SANTA ANA, Calif. (NewsNation Now) — Officials nationwide are cracking down on a growing problem of street racing. Noisy cars and off-road vehicles causing havoc in their communities.

Illegal shows often draw crowds, into the hundreds. Police say big audiences is what fuels drivers.

In Santa Ana, California, officials are trying a new tactic to crack down on illegal street racing by going after the crowds. The city council gave initial approval to an ordinance that would make it illegal to watch street races in the city.

According to Santa Ana Police Department Traffic Commander Chuck Elms, accomplices in the crowds can complicate policing.

“Part of their job, in addition to spectating and cheering, is to block police from getting to these vehicles to conduct enforcement,” Elms explained.

The ordinance would outlaw being a spectator; violators would face possible jail time or fines up to $1,000.

Other cities, such as Anaheim and San Diego, have already passed similar legislation, perhaps pushing illegal activity around.

Illegal street racing is happening across the country — from the West Coast to the streets of Memphis and Nashville to Portland, Oregon.

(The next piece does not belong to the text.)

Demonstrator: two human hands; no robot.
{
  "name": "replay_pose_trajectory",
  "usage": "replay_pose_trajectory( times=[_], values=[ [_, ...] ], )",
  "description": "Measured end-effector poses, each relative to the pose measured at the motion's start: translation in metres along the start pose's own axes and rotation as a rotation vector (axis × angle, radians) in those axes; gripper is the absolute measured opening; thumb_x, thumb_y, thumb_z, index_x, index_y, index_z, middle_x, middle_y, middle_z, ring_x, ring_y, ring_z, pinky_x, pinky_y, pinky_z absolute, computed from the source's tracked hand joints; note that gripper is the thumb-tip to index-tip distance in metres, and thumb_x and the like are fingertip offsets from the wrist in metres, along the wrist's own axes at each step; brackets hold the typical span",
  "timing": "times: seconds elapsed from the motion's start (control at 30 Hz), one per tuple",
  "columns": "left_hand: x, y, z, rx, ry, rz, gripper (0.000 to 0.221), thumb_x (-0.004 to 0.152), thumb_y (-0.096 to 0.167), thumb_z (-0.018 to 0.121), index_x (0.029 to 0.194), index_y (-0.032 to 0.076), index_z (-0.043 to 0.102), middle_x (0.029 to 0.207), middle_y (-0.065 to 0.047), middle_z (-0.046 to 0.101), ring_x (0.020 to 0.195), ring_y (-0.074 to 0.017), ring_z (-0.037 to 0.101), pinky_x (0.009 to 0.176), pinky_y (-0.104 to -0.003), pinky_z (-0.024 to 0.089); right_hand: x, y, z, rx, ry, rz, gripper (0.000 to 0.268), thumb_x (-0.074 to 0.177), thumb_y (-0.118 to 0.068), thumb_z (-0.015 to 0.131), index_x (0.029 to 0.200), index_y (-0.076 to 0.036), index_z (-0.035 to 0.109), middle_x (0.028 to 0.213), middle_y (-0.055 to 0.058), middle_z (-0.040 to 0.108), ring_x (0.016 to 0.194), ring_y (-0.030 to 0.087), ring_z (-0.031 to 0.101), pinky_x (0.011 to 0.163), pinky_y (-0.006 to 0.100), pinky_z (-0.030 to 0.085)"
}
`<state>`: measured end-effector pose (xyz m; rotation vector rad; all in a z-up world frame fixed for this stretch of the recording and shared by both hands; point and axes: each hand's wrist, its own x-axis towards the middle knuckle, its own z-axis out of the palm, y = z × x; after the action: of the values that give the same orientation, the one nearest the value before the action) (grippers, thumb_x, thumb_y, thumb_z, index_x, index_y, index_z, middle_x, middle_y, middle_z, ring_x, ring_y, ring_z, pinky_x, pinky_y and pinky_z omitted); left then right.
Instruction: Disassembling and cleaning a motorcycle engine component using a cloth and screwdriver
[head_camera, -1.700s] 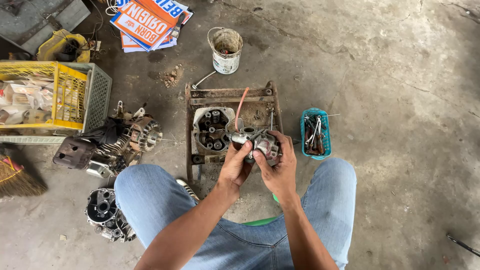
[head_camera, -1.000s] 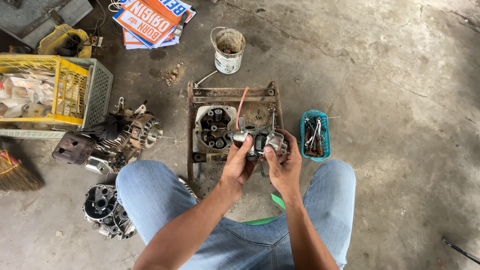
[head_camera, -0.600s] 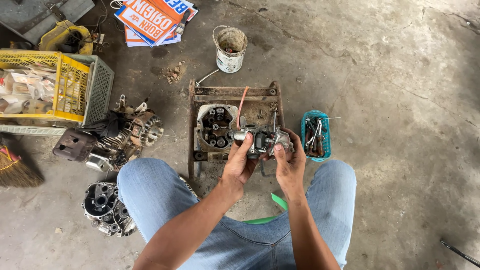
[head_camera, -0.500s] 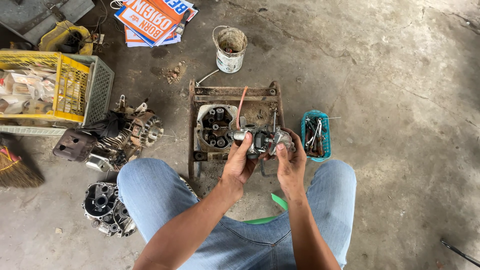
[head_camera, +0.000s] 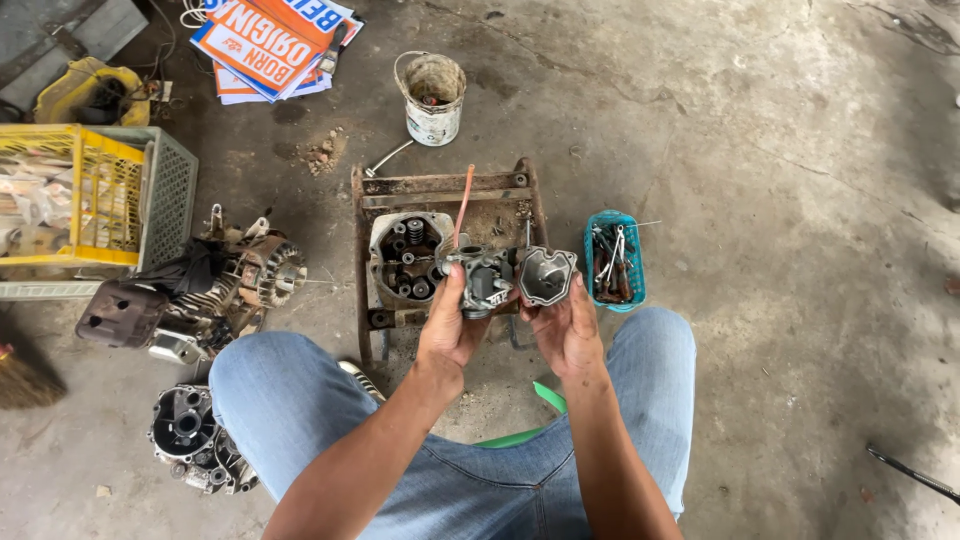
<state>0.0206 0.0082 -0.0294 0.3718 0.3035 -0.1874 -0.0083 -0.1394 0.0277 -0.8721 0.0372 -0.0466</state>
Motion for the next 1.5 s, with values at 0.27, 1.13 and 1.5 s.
replay_pose_trajectory(
  times=[0.27,1.13,1.5],
  values=[
    [-0.003,0.015,0.005,0.02,-0.075,0.019,0.052,0.087,0.044,0.077,0.116,0.004,0.061,0.105,-0.02,0.071,0.092,-0.0353,0.071,0.081,-0.06,0.063,-0.007,-0.005,0.006,0.189,0.018,0.097,0.049,0.095,-0.051,0.057,0.109,-0.006,0.071,0.097,0.022,0.073,0.079,0.033,0.062,0.066,0.04,0.051],
    [0.004,0.028,-0.01,0.066,-0.264,-0.041,0.077,0.089,0.065,0.059,0.145,0.012,0.052,0.121,-0.035,0.066,0.099,-0.0458,0.072,0.064,-0.041,0.06,-0.006,0.009,0.0,0.357,-0.256,0.159,0.068,0.096,-0.054,0.051,0.143,-0.004,0.046,0.119,0.022,0.066,0.075,0.022,0.054,0.058,0.029,0.045],
    [0.005,0.023,-0.009,0.033,-0.292,-0.063,0.08,0.088,0.063,0.061,0.147,0.01,0.048,0.124,-0.037,0.064,0.102,-0.0479,0.071,0.066,-0.042,0.059,-0.008,0.005,0.001,0.399,-0.2,0.197,0.066,0.097,-0.056,0.051,0.139,-0.005,0.052,0.118,0.023,0.063,0.074,0.024,0.052,0.055,0.028,0.044]
  ],
)
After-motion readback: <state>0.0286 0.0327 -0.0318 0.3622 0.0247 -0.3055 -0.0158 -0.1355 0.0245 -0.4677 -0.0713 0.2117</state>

In Cleveland, the problem has grown to include dirt bikers. Police have responded to multiple calls of intersection shutdowns and drivers being threatened.

Police departments are stretched tracking fast and furious moving targets.

“When one intersection is staked out, they just keep going on to the next one of either route, and they’ll do this all friggin’ day,” said Brad Kane, President of South Carthay Neighborhood Association.

Dangerous driving and out-of-control cars have led to several deaths, including two in Santa Ana last year.

“I think definitely taking away the crowd would take away some of the thrill that these drivers get by doing these slide shows,” Elms said. “So yes, if we address the problems with these crowds, then the drivers will go elsewhere or they won’t do it at all.”

Some lawmakers have raised concern around innocent bystanders being swept up in blanket fines and arrests. The ordinance in Santa Ana is expected to be considered by the full council next month.